**Data to examine:**
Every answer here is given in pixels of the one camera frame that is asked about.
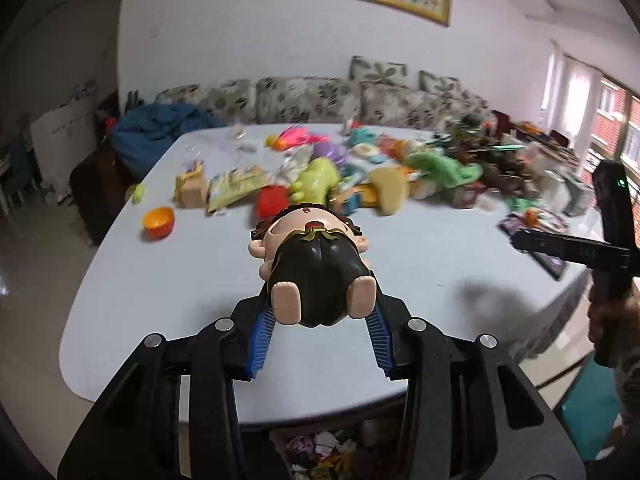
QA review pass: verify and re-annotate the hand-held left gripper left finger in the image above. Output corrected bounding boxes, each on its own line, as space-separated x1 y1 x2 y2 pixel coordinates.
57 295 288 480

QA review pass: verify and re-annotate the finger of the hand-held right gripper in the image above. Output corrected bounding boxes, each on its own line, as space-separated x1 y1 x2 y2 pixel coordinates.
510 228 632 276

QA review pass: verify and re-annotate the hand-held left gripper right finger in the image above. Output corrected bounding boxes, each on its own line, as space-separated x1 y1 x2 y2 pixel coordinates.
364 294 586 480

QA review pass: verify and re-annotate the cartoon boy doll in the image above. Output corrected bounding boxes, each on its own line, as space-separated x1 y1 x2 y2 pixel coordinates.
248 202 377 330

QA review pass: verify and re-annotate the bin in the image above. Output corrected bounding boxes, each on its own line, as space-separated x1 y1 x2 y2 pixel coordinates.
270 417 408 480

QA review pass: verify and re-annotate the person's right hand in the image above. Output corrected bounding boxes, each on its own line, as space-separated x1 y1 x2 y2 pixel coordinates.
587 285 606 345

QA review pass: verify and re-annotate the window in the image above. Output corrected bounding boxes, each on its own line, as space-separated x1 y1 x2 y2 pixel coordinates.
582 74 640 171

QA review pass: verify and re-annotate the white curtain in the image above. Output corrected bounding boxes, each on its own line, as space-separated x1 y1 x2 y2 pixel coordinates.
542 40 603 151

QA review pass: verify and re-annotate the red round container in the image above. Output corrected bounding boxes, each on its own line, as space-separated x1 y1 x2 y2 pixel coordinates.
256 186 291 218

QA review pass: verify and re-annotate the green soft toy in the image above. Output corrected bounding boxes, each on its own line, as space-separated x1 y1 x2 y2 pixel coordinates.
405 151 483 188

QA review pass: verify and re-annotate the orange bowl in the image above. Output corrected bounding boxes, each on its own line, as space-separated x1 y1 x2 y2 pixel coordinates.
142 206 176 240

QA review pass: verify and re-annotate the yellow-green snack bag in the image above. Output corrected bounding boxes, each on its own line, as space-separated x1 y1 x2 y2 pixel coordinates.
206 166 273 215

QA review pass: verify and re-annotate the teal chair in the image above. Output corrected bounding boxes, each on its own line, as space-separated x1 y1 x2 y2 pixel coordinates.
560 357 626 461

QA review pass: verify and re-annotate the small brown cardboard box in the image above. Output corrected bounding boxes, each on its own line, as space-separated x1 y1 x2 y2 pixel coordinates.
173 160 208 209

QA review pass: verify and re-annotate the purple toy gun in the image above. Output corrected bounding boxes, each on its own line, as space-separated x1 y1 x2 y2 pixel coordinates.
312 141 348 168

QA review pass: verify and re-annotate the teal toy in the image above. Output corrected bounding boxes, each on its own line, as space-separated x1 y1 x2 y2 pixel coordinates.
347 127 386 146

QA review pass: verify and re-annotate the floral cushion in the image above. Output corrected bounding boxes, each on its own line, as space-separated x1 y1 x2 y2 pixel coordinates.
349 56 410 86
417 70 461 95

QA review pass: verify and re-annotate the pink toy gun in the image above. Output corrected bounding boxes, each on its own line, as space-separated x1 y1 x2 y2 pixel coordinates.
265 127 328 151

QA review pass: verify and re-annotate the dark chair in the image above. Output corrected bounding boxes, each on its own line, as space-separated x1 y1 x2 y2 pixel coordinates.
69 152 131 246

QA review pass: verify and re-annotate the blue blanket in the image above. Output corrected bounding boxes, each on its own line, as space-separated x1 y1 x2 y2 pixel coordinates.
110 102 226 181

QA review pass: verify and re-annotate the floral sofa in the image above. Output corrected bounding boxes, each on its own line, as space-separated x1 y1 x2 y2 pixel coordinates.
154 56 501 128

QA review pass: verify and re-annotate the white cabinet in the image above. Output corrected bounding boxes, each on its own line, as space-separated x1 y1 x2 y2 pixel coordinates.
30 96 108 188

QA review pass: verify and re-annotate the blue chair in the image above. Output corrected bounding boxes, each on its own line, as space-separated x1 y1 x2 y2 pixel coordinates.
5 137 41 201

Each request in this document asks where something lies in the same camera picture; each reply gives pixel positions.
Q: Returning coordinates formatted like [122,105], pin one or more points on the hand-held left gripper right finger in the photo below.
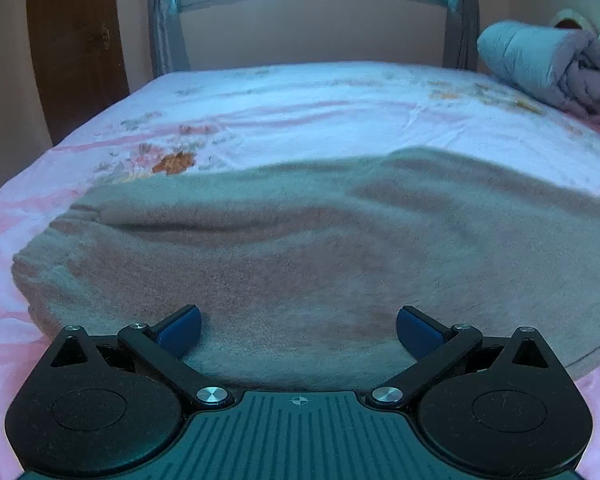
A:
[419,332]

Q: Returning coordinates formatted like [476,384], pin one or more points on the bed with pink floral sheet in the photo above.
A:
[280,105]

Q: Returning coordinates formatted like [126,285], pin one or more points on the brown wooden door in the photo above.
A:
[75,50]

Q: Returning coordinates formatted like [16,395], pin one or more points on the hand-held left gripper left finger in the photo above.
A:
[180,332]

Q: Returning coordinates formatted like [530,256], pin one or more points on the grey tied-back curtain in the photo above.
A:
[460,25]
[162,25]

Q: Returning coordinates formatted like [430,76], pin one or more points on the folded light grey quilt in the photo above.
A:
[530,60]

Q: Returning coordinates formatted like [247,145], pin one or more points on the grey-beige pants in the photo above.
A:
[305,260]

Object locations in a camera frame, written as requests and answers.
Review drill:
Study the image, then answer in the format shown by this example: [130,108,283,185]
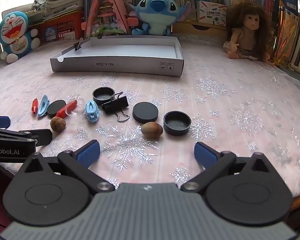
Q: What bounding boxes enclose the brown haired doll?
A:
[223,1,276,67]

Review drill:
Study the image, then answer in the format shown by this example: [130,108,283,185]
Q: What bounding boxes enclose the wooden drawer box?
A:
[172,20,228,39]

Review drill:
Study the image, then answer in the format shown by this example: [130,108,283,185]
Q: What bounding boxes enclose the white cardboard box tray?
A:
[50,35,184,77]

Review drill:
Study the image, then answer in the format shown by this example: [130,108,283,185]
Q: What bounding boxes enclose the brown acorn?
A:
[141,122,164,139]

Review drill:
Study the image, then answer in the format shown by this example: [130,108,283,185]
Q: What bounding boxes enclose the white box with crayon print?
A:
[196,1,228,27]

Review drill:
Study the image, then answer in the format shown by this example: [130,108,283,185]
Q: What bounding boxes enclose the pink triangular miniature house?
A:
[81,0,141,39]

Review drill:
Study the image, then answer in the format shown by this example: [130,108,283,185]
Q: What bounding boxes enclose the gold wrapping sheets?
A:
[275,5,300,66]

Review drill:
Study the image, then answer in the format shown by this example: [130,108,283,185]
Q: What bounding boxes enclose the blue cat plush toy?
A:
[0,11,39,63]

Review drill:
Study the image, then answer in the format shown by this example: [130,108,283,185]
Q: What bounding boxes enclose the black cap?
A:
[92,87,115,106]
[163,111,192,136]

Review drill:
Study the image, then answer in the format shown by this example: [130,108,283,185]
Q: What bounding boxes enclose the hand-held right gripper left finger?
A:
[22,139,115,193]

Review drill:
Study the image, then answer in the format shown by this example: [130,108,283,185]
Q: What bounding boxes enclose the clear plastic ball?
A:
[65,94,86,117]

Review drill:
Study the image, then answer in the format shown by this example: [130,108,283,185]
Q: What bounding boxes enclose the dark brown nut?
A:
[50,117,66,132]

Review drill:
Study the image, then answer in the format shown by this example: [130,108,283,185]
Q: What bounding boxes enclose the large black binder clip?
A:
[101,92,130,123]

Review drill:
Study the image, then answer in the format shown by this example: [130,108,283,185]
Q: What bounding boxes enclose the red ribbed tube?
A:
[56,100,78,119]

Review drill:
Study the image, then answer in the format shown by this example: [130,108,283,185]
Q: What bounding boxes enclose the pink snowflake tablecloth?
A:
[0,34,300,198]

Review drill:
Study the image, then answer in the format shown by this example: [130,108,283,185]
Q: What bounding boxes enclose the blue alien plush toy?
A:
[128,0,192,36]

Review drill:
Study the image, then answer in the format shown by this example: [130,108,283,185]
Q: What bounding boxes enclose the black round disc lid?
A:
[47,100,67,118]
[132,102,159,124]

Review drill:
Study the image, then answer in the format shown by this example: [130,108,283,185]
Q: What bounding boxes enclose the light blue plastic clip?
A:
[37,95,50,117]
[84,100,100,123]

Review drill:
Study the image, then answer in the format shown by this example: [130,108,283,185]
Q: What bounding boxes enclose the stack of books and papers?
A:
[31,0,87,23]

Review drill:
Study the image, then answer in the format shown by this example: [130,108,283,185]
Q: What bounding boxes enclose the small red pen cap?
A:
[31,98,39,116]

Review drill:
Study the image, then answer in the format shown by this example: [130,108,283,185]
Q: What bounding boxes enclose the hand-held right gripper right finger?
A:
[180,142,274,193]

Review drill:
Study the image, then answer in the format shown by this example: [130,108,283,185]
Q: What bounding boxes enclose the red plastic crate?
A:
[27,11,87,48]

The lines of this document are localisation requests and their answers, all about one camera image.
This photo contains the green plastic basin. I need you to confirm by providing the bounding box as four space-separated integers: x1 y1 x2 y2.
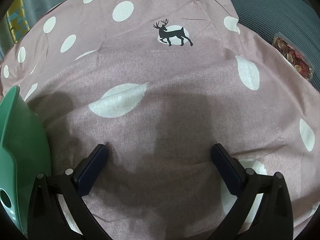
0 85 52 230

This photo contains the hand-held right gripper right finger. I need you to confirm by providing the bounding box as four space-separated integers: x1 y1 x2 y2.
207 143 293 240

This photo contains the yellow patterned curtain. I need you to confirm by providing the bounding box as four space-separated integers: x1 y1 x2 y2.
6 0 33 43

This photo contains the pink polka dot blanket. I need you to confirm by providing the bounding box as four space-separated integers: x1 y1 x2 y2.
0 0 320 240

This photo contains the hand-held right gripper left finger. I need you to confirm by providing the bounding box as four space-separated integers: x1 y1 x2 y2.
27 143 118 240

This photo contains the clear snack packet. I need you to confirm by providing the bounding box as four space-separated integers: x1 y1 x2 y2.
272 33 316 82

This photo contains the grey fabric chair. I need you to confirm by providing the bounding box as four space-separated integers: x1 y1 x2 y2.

**What to do:**
Using only the data above, copy out the lines that include the word "black".

**Task answer:**
Q: What bounding boxes enclose the black cap?
Q: What bounding boxes enclose the large black binder clip?
Q: What bounding boxes enclose the black round disc lid?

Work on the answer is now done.